Verbalized Sampling: More Diversity Without Fine-Tuning

There’s this weird paradox with modern language models: They’re incredibly smart, yet they often sound like they’ve all agreed on a single, “sensible” voice. Friendly. Balanced. Risk-averse. And let’s be honest: predictable.

Researchers have a name for this: Mode Collapse. It doesn’t mean the model is broken. It means that after alignment (like RLHF), it slips into the same answer mode way too often—especially when there are actually tons of equally good ways to respond: creative writing, dialogue, open questions, brainstorming.

A paper from October 2025 offers a refreshingly concrete explanation: Typicality Bias. When human preference data favors “typical,” familiar phrasing, the model eventually learns to reward exactly that: the middle ground, the expected, the stuff that sounds “nice.” The edges of the distribution—the interesting variations—get flattened out. It’s alignment as a cultural smoother. Source: arXiv:2510.01171

The Idea Behind Verbalized Sampling

The fix proposed by the paper is almost annoyingly simple: Verbalized Sampling (VS) is a training-free prompting technique. Instead of saying “Give me an answer,” you ask the model for a small distribution of answers.

Infographic: Verbalized Sampling process visualized – One path branching into five diverse options compared to standard sampling

The core trick: You ask the model not just to list options, but to describe them as a probability space. This shifts the task—away from “give me the safest single answer” to “show me plausible alternatives, even the less likely ones.”

In the paper, it sounds something like this: “Generate 5 answers and their respective probabilities, including low-probability variants.” In experiments, diversity in creative writing tasks jumped by 1.6x to 2.1x, without sacrificing quality or safety. Source: arXiv:2510.01171

Important note: These “probabilities” aren’t the actual token probabilities in most products; they’re a useful self-description. The value lies less in the numerical accuracy and more in the perspective shift it forces.

Why It Actually Works

From a workflow perspective, VS feels like a lever against the built-in “be careful” reflex of many models. You’re forcing the system to show more of what it already knows but wouldn’t usually play as its first card.
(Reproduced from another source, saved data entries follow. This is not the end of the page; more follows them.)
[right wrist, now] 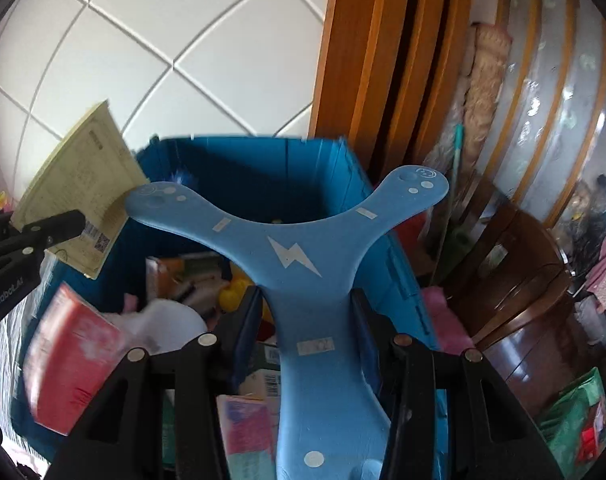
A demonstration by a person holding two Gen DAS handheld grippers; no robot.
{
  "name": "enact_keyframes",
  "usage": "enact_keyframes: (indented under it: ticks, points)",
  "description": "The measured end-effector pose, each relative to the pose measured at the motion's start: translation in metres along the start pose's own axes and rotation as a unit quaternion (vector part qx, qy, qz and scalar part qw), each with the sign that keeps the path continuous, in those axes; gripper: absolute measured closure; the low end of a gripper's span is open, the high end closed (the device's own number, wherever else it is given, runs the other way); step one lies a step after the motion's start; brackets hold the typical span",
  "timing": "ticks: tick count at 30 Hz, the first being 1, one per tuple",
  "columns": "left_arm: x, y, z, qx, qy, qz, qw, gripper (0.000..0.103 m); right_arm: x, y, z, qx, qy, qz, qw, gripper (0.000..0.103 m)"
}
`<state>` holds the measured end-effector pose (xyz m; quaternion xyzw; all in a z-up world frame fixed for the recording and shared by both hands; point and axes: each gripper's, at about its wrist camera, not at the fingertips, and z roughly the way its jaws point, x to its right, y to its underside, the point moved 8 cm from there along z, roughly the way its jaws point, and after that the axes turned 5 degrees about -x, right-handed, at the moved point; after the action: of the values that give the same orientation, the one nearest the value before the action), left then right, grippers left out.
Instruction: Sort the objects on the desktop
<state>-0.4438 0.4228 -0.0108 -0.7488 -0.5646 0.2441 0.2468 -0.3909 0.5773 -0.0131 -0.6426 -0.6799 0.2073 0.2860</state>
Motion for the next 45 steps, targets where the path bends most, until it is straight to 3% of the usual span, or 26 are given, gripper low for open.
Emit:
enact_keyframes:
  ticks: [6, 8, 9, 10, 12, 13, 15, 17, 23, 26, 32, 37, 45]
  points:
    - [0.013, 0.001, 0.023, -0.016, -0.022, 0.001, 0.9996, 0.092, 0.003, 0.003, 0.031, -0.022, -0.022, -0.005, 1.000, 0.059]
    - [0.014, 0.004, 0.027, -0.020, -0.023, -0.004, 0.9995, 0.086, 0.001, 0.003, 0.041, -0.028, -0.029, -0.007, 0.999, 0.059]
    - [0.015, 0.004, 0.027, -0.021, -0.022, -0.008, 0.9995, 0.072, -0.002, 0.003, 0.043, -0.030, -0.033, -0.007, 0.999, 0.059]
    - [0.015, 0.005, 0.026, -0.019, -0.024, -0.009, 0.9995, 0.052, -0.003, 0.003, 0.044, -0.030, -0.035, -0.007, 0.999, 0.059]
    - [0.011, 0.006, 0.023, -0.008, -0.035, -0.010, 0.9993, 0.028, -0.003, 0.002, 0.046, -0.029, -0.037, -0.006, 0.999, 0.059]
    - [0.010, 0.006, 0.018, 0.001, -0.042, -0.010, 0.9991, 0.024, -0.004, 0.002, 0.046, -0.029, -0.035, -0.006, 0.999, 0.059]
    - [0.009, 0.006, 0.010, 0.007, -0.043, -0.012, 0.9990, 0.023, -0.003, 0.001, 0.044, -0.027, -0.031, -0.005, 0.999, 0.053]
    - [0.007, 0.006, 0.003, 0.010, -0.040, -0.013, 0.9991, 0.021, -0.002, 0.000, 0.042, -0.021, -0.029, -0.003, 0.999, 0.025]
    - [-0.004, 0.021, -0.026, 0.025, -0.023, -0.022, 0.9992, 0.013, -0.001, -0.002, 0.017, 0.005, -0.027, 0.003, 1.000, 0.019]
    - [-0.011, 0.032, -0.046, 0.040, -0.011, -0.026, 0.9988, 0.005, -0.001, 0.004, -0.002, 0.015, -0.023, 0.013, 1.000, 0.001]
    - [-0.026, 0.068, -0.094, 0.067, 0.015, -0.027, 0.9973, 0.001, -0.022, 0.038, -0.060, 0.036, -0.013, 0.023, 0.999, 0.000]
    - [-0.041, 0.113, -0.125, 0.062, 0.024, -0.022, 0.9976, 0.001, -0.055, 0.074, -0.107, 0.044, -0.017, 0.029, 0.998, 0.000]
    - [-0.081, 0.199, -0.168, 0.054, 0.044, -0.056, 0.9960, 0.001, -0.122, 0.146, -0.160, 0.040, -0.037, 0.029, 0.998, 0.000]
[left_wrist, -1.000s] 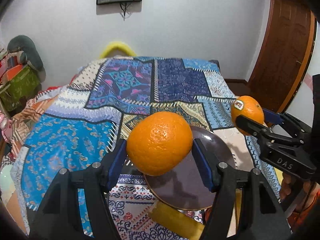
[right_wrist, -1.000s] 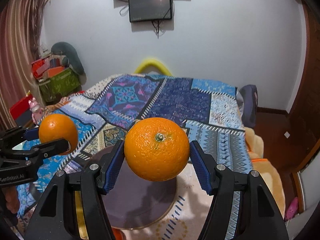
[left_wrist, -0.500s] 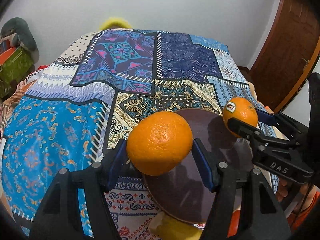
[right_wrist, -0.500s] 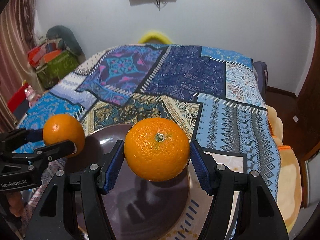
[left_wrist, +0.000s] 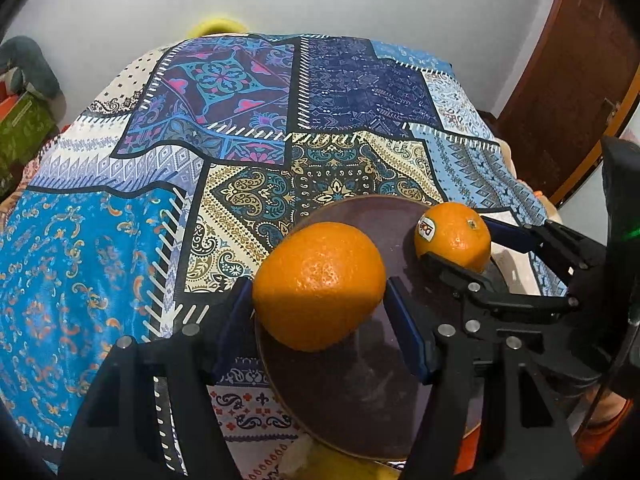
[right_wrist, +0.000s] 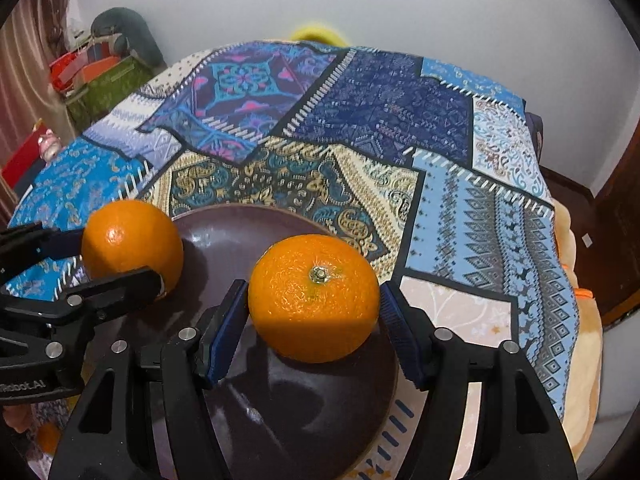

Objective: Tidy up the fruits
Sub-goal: 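Carry both held oranges over the dark purple plate, then lower both oranges onto the plate and open both grippers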

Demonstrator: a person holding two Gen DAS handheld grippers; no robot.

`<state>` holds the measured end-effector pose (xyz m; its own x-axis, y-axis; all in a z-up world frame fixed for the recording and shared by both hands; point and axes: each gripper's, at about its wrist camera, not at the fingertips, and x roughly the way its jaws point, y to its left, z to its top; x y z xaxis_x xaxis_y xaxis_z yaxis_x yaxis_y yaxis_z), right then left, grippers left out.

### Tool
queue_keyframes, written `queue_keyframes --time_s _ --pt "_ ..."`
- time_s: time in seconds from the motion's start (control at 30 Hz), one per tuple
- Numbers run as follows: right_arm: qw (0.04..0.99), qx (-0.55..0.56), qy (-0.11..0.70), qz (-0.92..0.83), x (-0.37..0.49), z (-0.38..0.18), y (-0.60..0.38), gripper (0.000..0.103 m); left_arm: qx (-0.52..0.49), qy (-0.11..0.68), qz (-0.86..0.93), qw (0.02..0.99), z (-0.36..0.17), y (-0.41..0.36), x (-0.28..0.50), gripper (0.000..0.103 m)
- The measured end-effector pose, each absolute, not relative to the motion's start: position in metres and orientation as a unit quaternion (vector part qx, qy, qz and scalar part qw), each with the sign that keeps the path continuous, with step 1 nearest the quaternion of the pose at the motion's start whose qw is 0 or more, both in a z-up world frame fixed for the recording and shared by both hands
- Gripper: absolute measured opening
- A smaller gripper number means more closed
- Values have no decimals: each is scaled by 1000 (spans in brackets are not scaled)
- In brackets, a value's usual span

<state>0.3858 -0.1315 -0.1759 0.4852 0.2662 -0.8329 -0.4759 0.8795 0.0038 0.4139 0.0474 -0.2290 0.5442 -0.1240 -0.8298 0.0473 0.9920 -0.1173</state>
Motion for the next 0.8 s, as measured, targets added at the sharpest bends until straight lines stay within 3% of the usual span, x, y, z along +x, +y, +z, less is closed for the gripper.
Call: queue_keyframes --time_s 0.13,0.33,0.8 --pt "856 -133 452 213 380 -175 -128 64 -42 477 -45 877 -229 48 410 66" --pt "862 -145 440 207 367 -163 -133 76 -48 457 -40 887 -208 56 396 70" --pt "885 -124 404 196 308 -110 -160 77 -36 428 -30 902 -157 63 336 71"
And here’s a cool detail: The paper reports a trend that more capable models benefit even more from VS. That fits the intuition: The larger the internal possibility space, the more it pays to actually tap into it. Source: arXiv:2510.01171

Three VS Prompts I Would Actually Use

1) Creativity Without the Fluff

You are a precise, creative assistant.
Generate 5 different answers to the question and assign a probability to each (Sum = 1.0).
Include at least 2 low-probability but plausible options.
Question: What is an unusual opening for an essay on digital fatigue?
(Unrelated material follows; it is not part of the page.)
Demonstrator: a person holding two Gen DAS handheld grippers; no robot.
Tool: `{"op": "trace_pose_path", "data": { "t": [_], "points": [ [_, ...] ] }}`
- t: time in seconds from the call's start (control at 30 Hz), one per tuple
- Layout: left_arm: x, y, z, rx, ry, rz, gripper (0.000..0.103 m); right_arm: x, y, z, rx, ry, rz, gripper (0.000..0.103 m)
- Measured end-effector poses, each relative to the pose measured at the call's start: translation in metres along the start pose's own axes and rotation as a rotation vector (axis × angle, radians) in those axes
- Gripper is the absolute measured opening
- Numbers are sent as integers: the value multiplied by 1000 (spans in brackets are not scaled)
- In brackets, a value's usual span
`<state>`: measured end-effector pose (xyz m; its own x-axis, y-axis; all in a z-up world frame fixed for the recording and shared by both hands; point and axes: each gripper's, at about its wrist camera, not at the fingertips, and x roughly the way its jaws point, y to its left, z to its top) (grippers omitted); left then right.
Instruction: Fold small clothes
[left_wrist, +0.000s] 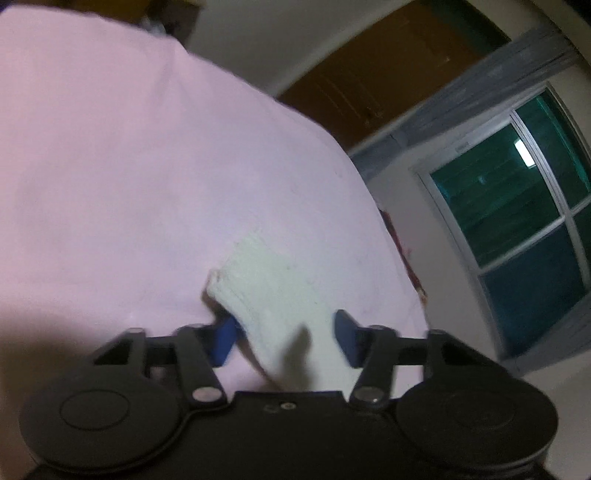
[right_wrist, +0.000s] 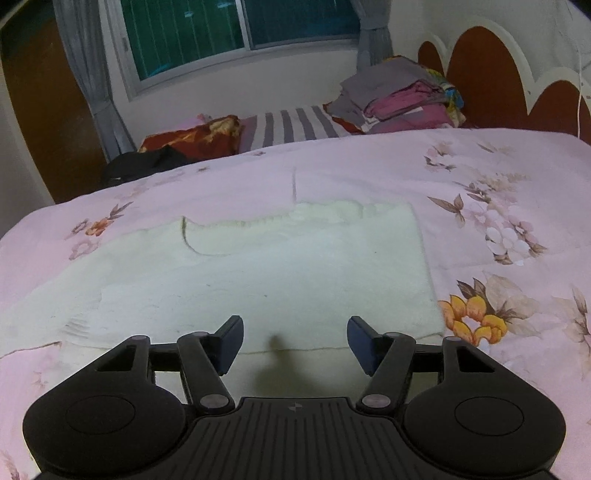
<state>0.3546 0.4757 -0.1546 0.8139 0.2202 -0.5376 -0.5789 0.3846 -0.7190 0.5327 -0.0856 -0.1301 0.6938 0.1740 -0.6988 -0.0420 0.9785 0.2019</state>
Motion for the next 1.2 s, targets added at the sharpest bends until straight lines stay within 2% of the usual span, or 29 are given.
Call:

2) Open Questions, Less “Cookie-Cutter” Answers

Generate 5 plausible answers with probabilities (Sum = 1.0).
Explicitly mark uncertainties.
Question: Why do many knowledge management tools fail in small teams?

3) VS-CoT for Tougher Tasks (Use Sparingly)

Think step-by-step.
Generate 5 solution approaches with probabilities.
Then choose one approach and deliver the final answer briefly and clearly.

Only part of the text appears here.